Washington (awp/afp) - L'économie américaine qui montre des signes avant-coureurs de ralentissement et les incertitudes créées par la guerre commerciale déclenchée par Donald Trump ont forcé la Banque centrale à signaler qu'elle allait augmenter le coût du crédit moins vite qu'initialement envisagé.

Le taux de chômage est resté stable en novembre, à 3,7%, pour le troisième mois d'affilée. Mais les créations d'emplois ont été moins fortes que prévu, a annoncé vendredi le département du travail.

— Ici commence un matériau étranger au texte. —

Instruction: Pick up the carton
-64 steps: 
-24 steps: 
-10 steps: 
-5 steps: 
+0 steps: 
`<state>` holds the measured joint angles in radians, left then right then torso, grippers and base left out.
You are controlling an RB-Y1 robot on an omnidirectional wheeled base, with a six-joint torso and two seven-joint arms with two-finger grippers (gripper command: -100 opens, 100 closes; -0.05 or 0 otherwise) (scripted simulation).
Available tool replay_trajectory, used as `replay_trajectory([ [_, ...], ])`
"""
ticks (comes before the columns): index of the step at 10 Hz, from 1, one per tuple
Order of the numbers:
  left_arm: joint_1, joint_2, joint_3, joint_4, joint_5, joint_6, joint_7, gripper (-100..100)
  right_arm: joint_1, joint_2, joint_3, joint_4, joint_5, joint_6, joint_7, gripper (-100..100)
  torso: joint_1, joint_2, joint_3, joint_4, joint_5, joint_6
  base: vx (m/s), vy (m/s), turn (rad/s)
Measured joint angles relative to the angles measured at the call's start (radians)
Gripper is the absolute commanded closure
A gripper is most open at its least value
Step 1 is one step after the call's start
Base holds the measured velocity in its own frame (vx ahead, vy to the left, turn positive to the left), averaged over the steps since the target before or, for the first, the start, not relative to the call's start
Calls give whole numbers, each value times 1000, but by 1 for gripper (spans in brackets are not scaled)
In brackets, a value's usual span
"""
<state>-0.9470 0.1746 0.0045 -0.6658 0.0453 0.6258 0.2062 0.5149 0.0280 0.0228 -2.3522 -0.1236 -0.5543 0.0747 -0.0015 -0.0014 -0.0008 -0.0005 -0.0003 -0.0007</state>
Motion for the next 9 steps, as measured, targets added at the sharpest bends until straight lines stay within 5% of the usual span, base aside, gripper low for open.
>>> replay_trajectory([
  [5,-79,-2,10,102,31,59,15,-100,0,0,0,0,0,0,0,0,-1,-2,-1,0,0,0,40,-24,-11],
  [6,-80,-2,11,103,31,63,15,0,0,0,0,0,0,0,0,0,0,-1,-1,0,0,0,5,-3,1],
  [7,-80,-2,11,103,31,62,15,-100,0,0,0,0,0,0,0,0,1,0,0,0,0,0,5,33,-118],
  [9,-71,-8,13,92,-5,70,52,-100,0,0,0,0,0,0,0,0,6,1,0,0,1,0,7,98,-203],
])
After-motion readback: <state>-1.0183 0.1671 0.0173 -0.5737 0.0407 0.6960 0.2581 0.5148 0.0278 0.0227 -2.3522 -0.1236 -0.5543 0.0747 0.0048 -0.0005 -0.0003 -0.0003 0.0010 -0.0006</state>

"L'économie américaine a ajouté 155.000 emplois en novembre, en-deçà des attentes, ce qui n'est pas une grande surprise puisque nous attendons une certaine modération dans la maturation du marché de l'emploi", a commenté Gregory Daco, chef économiste chez Oxford Economics.

Selon lui, le nombre de créations d'emplois de novembre préfigure même le rythme plus modéré attendu pour 2019 à mesure que la croissance économique des Etats-Unis va ralentir. Au cours des 12 derniers mois, la moyenne mensuelle des créations d'emplois s'est établie à 204.000 dans une économie en plein boom, rappelle-t-il.

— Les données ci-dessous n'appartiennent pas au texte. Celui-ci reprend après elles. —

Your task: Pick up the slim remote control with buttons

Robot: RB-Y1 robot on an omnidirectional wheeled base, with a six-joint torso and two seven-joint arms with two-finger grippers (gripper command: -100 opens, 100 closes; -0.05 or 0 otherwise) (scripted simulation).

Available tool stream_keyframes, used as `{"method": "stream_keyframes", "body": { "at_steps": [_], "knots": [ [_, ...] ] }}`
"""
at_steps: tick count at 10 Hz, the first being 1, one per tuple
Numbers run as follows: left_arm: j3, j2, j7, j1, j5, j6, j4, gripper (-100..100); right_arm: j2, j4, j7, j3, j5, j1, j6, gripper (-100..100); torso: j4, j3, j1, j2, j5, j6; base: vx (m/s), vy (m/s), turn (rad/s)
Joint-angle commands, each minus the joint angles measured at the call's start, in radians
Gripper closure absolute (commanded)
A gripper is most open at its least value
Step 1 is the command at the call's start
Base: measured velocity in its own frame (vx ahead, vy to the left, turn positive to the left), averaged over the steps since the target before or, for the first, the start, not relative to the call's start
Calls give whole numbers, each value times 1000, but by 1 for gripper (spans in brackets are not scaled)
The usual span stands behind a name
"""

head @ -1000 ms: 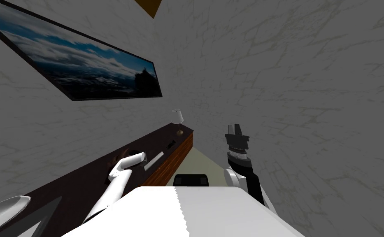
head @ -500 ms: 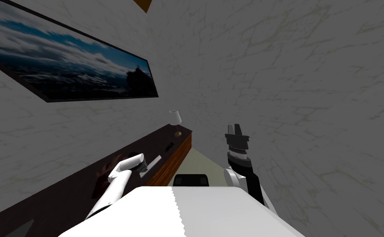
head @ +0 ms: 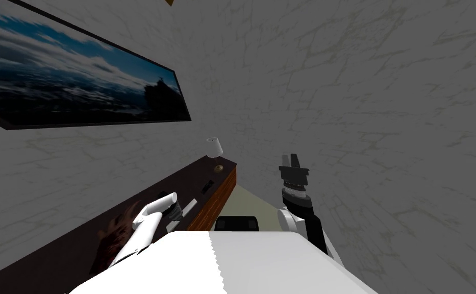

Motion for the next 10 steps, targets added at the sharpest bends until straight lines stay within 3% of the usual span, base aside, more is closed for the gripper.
{"method": "stream_keyframes", "body": {
  "at_steps": [1,3,4,5,6,10],
  "knots": [
    [13,-1,17,2,16,37,19,-100,0,0,0,0,0,0,0,0,0,0,0,0,0,0,56,33,-84],
    [26,0,37,-2,34,69,54,-100,0,0,0,0,0,0,0,0,0,0,1,0,0,0,58,42,-83],
    [21,4,27,-9,27,49,59,-100,0,0,0,0,0,0,0,0,0,0,1,0,0,0,25,20,-23],
    [21,4,30,-11,28,51,64,0,0,0,0,0,0,0,0,0,0,1,0,2,0,-1,0,0,0],
    [16,-4,27,-9,26,22,83,-100,0,0,0,0,0,0,0,0,1,2,-1,3,0,-1,20,16,26],
    [2,-23,20,-5,21,-43,131,-100,0,0,0,0,0,0,0,0,0,1,0,2,0,-1,27,22,24]
  ]
}}
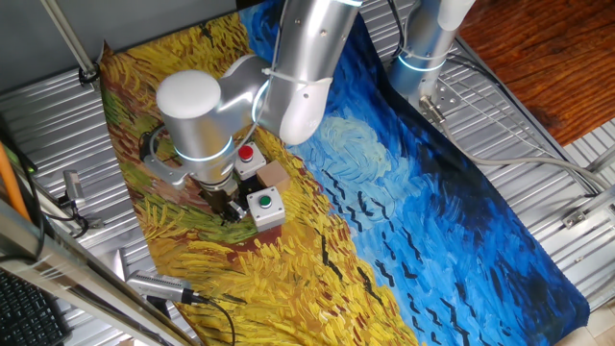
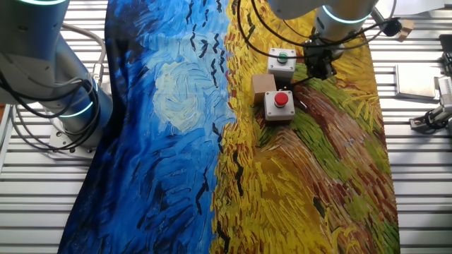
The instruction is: Turn the hands of a clock
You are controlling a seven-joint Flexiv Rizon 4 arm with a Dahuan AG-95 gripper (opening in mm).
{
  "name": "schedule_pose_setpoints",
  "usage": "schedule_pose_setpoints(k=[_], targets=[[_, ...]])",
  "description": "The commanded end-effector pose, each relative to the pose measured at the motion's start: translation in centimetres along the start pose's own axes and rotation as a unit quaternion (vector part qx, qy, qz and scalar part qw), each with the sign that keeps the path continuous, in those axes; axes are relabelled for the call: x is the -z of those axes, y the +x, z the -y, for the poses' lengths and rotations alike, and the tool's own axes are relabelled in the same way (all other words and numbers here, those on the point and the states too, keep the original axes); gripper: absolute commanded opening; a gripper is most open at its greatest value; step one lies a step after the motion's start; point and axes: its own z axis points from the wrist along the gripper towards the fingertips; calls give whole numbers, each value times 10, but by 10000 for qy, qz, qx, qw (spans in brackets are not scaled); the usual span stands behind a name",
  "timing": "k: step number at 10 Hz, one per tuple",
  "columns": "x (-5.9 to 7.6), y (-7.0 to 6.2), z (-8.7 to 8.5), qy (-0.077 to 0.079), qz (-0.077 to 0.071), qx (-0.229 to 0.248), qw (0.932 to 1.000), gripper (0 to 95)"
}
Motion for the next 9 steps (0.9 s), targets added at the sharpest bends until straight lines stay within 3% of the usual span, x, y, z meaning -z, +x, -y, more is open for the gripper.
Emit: schedule_pose_setpoints(k=[1,5,9], targets=[[0,0,1,44,-20,26,10000,0],[0,4,8,98,-47,74,9999,0],[2,16,29,160,-82,170,9997,0]])
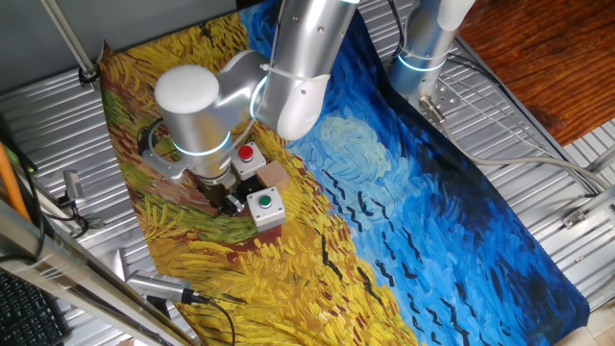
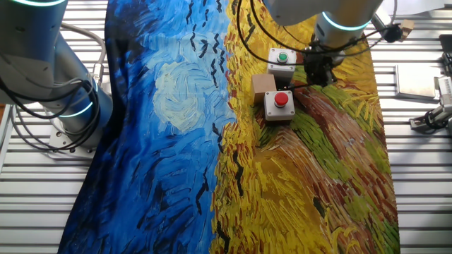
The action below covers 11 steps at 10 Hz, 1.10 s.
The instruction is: Turn the hands of a clock
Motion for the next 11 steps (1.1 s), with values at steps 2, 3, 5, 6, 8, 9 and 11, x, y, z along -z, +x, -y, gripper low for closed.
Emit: schedule_pose_setpoints(k=[2,3,5,6,8,9,11], targets=[[3,10,14,49,-36,131,9999,0],[4,13,18,61,-45,175,9998,0],[5,18,23,79,-57,233,9997,0],[6,20,25,83,-59,250,9996,0],[7,25,30,120,-85,321,9994,0],[7,27,32,122,-85,342,9993,0],[8,31,36,138,-101,376,9991,0]])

Si cette année la croissance économique des Etats-Unis devrait atteindre voire dépasser les 3%, ce qui serait la meilleure performance depuis la crise financière de 2008, le Fonds monétaire international (FMI) prévient depuis des mois qu'elle va ralentir à mesure que le stimulus budgétaire et fiscal va s'estomper et dans un contexte de guerre commerciale avec la Chine.

Certes, la directrice générale du FMI, Christine Lagarde, a souligné jeudi qu'elle ne voyait "pas les éléments d'une récession à court terme". Certes Donald Trump et son homologue chinois Xi Jinping ont enterré, au moins pour 90 jours, la hache de guerre.

Pour autant, Christine Lagarde a estimé que la Banque centrale américaine allait afficher une position plus accommodante, avec peut-être moins de hausses des taux prévues pour 2019.

"Attendons de voir"

La Réserve fédérale a relevé les taux d'intérêt trois fois d'un quart de point de pourcentage cette année. Et son comité monétaire, qui doit se réunir les 18 et 19 décembre, devrait, de l'avis d'une grande majorité d'analystes, donner un nouveau tour de vis en augmentant son taux directeur d'un quart de point de pourcentage.

Pourtant, le ton des ténors de l'institut d'émission, et notamment celui de son président Jerome Powell, s'est quelque peu adouci ces dernières semaines, laissant les économistes moins certains du nombre de hausses des taux de la Fed pour l'année prochaine.

"Les responsables (de la Fed) pensent toujours que l'orientation générale des taux d'intérêt à court terme sera à la hausse en 2019, selon de récents entretiens et déclarations publiques. Mais à mesure qu'ils relèvent les taux directeurs, ils sont de moins en moins sûrs du rythme auquel ils doivent agir et jusqu'où ils doivent aller", a écrit le Wall Street Journal jeudi soir.

"Ils veulent évaluer la réaction de l'économie aux mesures qu'ils ont déjà prises", a ajouté le journal.

Les investisseurs ont vu dans l'article l'écho fidèle de la pensée du comité monétaire et la bourse est aussitôt remontée en flèche.

"L'approche +attendons de voir+" (wait-and-see approach) semble désormais être de mise.

Ces derniers jours, Jerome Powell a continué de signaler que l'économie américaine devrait s'accroître à un rythme soutenu tout en soulignant l'importance de scruter finement les données économiques avant de prendre une quelconque décision sur les taux d'intérêt.

Il a ainsi tempéré cette semaine l'enthousiasme autour de la hausse récente des salaires: +0,2% en novembre par rapport au mois d'octobre, +3,1% sur un an.

"Même s'il y a eu des avancées récemment dans la croissance des salaires, les basses rémunérations ont augmenté très lentement ces dernières décennies", a-t-il relevé dans un discours à Washington.

"Les bénéfices de la solide économie et de la santé du système financier n'ont pas touché tous les Américains", a-t-il ajouté, regrettant que "les statistiques tendent à masquer d'importantes disparités au niveau des revenus, des races et des zones géographiques".

En novembre, le taux de chômage des Noirs (5,9%) était ainsi bien supérieur à celui des Blancs (3,4%), des Asiatiques (+2,7%) et des Hispaniques (+4,5%). Par ailleurs, 4,8 millions de personnes, après 4,6 millions en octobre, étaient employées à temps partiel, faute de trouver un travail à temps complet.